Input data:
>>>
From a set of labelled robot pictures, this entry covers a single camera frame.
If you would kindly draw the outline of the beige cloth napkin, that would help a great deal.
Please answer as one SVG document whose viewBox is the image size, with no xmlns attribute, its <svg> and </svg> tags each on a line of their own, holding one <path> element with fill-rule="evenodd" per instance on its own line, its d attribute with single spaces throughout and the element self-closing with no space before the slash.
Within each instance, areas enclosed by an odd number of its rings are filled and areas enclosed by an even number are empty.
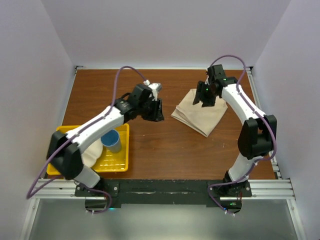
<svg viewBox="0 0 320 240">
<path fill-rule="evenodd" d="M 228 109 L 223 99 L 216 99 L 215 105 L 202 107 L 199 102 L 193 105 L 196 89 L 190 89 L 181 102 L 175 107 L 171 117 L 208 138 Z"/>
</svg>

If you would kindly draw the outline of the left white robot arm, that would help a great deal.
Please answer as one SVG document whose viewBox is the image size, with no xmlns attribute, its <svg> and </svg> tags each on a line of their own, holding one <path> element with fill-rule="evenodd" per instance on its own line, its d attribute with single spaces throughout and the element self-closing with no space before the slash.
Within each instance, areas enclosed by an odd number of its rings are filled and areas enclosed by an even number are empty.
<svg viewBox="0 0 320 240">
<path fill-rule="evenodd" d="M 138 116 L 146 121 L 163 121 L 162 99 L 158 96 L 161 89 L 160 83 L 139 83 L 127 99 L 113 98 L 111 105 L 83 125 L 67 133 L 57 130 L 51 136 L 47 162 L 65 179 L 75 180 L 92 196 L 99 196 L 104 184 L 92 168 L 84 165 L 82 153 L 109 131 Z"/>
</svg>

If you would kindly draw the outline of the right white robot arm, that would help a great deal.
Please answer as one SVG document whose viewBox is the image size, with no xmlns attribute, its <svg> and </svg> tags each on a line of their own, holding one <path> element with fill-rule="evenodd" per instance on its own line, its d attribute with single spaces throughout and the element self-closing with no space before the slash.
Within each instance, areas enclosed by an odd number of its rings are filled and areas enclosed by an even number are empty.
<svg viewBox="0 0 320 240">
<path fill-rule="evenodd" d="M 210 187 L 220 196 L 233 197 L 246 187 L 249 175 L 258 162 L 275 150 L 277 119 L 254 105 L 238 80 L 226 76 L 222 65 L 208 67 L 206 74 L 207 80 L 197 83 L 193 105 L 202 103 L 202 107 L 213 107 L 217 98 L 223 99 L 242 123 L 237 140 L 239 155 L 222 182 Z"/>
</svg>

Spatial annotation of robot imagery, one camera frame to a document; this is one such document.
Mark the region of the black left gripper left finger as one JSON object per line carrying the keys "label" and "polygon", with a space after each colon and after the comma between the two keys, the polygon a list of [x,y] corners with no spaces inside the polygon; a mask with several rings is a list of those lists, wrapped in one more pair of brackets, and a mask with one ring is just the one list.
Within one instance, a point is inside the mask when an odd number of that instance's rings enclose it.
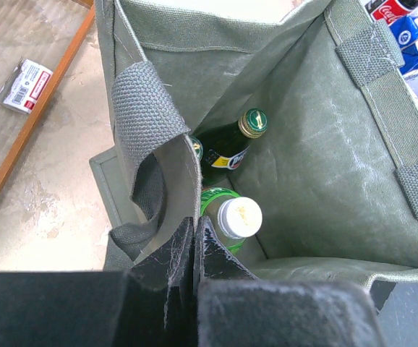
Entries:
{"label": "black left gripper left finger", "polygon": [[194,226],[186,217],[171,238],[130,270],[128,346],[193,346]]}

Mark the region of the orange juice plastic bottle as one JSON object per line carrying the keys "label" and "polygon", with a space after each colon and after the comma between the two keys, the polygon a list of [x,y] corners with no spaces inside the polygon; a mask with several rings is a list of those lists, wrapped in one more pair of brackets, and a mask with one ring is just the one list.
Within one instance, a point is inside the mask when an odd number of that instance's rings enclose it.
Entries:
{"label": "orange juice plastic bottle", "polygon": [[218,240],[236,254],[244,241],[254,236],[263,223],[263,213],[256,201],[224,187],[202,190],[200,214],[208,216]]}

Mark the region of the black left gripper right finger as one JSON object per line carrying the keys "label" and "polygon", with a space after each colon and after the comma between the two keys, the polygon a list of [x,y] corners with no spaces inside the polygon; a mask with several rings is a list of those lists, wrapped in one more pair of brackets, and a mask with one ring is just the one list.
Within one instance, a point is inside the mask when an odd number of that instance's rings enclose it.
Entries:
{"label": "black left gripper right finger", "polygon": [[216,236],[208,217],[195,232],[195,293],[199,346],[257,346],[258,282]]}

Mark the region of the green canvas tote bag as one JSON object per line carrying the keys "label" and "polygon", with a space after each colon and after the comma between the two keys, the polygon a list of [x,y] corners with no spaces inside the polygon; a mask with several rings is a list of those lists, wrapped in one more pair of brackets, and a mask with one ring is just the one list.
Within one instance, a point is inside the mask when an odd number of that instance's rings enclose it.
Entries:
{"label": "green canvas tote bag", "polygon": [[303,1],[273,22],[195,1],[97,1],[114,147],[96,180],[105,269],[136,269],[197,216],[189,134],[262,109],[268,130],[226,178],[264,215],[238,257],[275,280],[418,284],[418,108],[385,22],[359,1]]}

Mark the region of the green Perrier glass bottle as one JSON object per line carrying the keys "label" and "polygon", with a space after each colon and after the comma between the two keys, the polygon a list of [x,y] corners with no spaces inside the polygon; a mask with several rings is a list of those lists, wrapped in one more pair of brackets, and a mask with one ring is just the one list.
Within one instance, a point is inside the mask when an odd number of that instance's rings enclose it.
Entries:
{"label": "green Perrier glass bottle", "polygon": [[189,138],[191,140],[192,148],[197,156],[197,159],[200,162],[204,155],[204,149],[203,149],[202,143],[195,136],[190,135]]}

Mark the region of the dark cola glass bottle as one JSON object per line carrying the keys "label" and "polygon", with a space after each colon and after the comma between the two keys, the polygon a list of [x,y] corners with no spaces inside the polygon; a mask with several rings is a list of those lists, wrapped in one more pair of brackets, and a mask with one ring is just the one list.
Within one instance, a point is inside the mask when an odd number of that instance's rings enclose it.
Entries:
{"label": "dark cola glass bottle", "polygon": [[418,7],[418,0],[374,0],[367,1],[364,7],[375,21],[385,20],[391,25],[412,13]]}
<<<
Problem description: From the records given above, reproduce all text exactly and exclude each picture.

Answer section:
From a set of labelled robot pictures, this entry covers a single camera frame.
If you would kindly draw the outline of the beige cloth napkin, that would help a great deal.
Please answer as one SVG document whose viewBox is the image size, with no xmlns attribute, its <svg> and </svg> tags each on a line of their own, holding one <path> element with fill-rule="evenodd" per instance on its own line, its d attribute with single spaces throughout and the element self-closing with no space before the slash.
Within each instance, areas enclosed by an odd number of its rings are filled and areas enclosed by an even number are empty.
<svg viewBox="0 0 320 240">
<path fill-rule="evenodd" d="M 228 109 L 223 99 L 216 99 L 215 105 L 202 107 L 199 102 L 193 105 L 196 89 L 190 89 L 181 102 L 175 107 L 171 117 L 208 138 Z"/>
</svg>

If you would kindly draw the outline of the left white robot arm, that would help a great deal.
Please answer as one SVG document whose viewBox is the image size, with no xmlns attribute, its <svg> and </svg> tags each on a line of their own, holding one <path> element with fill-rule="evenodd" per instance on its own line, its d attribute with single spaces throughout and the element self-closing with no space before the slash.
Within each instance, areas enclosed by an odd number of its rings are filled and areas enclosed by an even number are empty.
<svg viewBox="0 0 320 240">
<path fill-rule="evenodd" d="M 138 116 L 146 121 L 163 121 L 162 99 L 158 96 L 161 89 L 160 83 L 139 83 L 127 99 L 113 98 L 111 105 L 83 125 L 67 133 L 57 130 L 51 136 L 47 162 L 65 179 L 75 180 L 92 196 L 99 196 L 104 184 L 92 168 L 84 165 L 82 153 L 109 131 Z"/>
</svg>

If you would kindly draw the outline of the right white robot arm, that would help a great deal.
Please answer as one SVG document whose viewBox is the image size, with no xmlns attribute, its <svg> and </svg> tags each on a line of their own, holding one <path> element with fill-rule="evenodd" per instance on its own line, its d attribute with single spaces throughout and the element self-closing with no space before the slash.
Within each instance, areas enclosed by an odd number of its rings are filled and areas enclosed by an even number are empty.
<svg viewBox="0 0 320 240">
<path fill-rule="evenodd" d="M 210 187 L 220 196 L 233 197 L 246 187 L 249 175 L 258 162 L 275 150 L 277 119 L 254 105 L 238 80 L 226 76 L 222 65 L 208 67 L 206 74 L 207 80 L 197 83 L 193 105 L 202 103 L 202 107 L 213 107 L 217 98 L 223 99 L 242 123 L 237 140 L 239 155 L 222 182 Z"/>
</svg>

Spatial annotation of robot imagery, one camera frame to a document; this is one such document.
Mark the region of the black left gripper left finger as one JSON object per line carrying the keys "label" and "polygon", with a space after each colon and after the comma between the two keys, the polygon a list of [x,y] corners with no spaces inside the polygon; a mask with several rings is a list of those lists, wrapped in one more pair of brackets, and a mask with one ring is just the one list.
Within one instance, a point is inside the mask when an odd number of that instance's rings enclose it.
Entries:
{"label": "black left gripper left finger", "polygon": [[194,226],[186,217],[171,238],[130,270],[128,346],[193,346]]}

Mark the region of the orange juice plastic bottle as one JSON object per line carrying the keys "label" and "polygon", with a space after each colon and after the comma between the two keys, the polygon a list of [x,y] corners with no spaces inside the polygon; a mask with several rings is a list of those lists, wrapped in one more pair of brackets, and a mask with one ring is just the one list.
Within one instance, a point is inside the mask when an odd number of that instance's rings enclose it.
Entries:
{"label": "orange juice plastic bottle", "polygon": [[218,240],[236,254],[244,241],[254,236],[263,223],[263,213],[256,201],[224,187],[202,190],[200,214],[208,216]]}

Mark the region of the black left gripper right finger as one JSON object per line carrying the keys "label" and "polygon", with a space after each colon and after the comma between the two keys, the polygon a list of [x,y] corners with no spaces inside the polygon; a mask with several rings is a list of those lists, wrapped in one more pair of brackets, and a mask with one ring is just the one list.
Within one instance, a point is inside the mask when an odd number of that instance's rings enclose it.
Entries:
{"label": "black left gripper right finger", "polygon": [[216,236],[208,217],[195,232],[195,293],[199,346],[257,346],[258,282]]}

Mark the region of the green canvas tote bag as one JSON object per line carrying the keys "label" and "polygon", with a space after each colon and after the comma between the two keys, the polygon a list of [x,y] corners with no spaces inside the polygon; a mask with several rings is a list of those lists, wrapped in one more pair of brackets, and a mask with one ring is just the one list.
Within one instance, a point is inside the mask when an odd number of that instance's rings enclose it.
Entries:
{"label": "green canvas tote bag", "polygon": [[303,1],[273,22],[195,1],[97,1],[114,147],[96,180],[105,269],[136,269],[197,216],[189,134],[262,109],[268,130],[226,178],[264,215],[238,257],[275,280],[418,284],[418,108],[385,22],[359,1]]}

Mark the region of the green Perrier glass bottle as one JSON object per line carrying the keys "label" and "polygon", with a space after each colon and after the comma between the two keys, the polygon a list of [x,y] corners with no spaces inside the polygon; a mask with several rings is a list of those lists, wrapped in one more pair of brackets, and a mask with one ring is just the one list.
Within one instance, a point is inside the mask when an odd number of that instance's rings enclose it.
Entries:
{"label": "green Perrier glass bottle", "polygon": [[189,138],[191,140],[192,148],[197,156],[197,159],[200,162],[204,155],[204,149],[203,149],[202,143],[195,136],[190,135]]}

Mark the region of the dark cola glass bottle as one JSON object per line carrying the keys "label" and "polygon", with a space after each colon and after the comma between the two keys, the polygon a list of [x,y] corners with no spaces inside the polygon; a mask with several rings is a list of those lists, wrapped in one more pair of brackets, and a mask with one ring is just the one list.
Within one instance, a point is inside the mask when an odd number of that instance's rings enclose it.
Entries:
{"label": "dark cola glass bottle", "polygon": [[418,7],[418,0],[374,0],[367,1],[364,7],[375,21],[385,20],[391,25],[412,13]]}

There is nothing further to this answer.